### TASK PROMPT
One number is all that is asked for: the number of lines below that hold the string "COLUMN".

### SUPPLIED INFORMATION
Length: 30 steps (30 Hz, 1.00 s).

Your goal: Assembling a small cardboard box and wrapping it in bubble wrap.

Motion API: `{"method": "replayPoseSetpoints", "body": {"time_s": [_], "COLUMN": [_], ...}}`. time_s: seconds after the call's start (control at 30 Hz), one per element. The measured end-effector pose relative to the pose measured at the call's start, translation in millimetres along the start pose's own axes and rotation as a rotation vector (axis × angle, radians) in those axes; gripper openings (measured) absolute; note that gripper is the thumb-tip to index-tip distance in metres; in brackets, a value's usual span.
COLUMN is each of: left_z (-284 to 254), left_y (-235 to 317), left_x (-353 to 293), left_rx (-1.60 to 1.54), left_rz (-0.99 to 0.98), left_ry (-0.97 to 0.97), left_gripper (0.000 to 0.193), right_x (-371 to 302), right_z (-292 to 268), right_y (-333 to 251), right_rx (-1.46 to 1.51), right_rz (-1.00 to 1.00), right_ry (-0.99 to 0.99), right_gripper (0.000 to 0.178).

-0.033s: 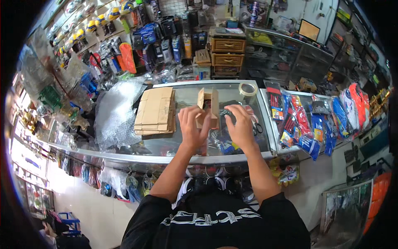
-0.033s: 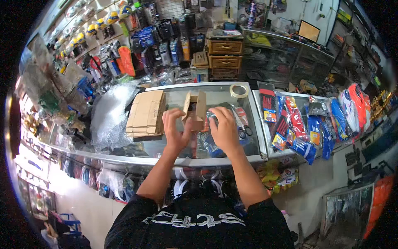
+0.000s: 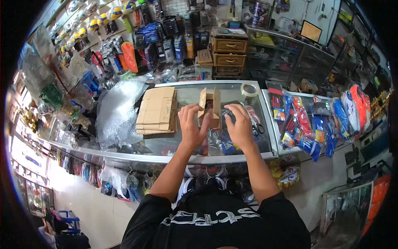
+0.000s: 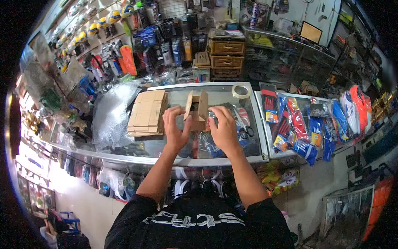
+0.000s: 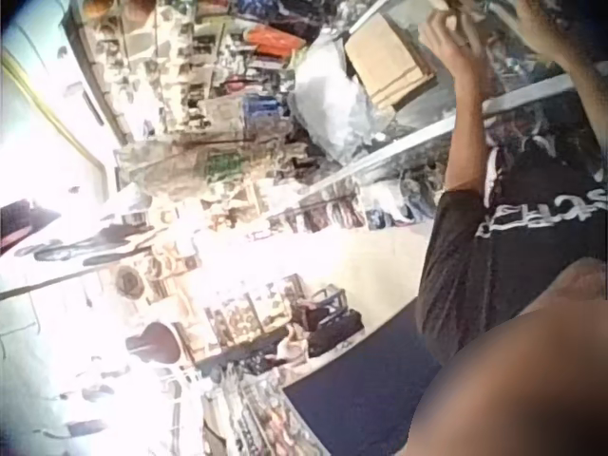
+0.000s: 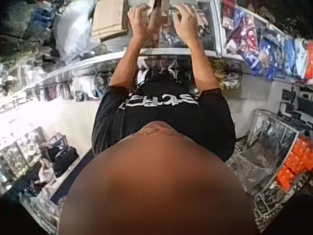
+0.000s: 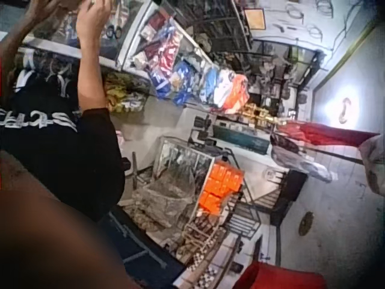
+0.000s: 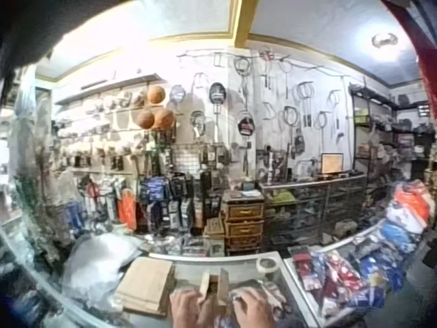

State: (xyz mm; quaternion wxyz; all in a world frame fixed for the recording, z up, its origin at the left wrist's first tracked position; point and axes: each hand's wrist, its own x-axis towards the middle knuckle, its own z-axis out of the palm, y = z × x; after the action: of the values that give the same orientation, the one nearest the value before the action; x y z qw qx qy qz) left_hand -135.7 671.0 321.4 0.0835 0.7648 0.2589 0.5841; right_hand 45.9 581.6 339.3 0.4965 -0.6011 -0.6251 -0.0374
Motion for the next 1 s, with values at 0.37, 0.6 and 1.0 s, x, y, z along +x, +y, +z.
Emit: {"method": "replayPoseSetpoints", "body": {"time_s": [0.37, 0.6, 1.0], "left_z": [6.7, 15.5, 11.8], "left_y": [-58.7, -61.8, -63.3], "left_x": [-8.3, -13.6, -11.9], "left_rx": [-0.018, 0.037, 0.027], "left_rz": [-0.008, 0.039, 0.077], "left_ry": [-0.204, -0.133, -0.151], "left_gripper": [0.017, 0.025, 0.029], "right_x": [-3.7, -3.8, -5.4], "right_z": [81.2, 87.1, 82.5], "right_y": [16.2, 14.5, 10.6], "right_rx": [0.085, 0.075, 0.261], "right_rz": [-0.049, -0.145, -0.047], "right_ry": [0.125, 0.141, 0.139], "right_gripper": [0.018, 0.013, 0.007]}}
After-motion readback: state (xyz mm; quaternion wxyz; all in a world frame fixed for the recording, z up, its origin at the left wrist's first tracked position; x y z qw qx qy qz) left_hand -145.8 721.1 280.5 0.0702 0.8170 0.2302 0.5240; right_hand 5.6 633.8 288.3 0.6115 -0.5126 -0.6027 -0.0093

### ANSWER SPACE
2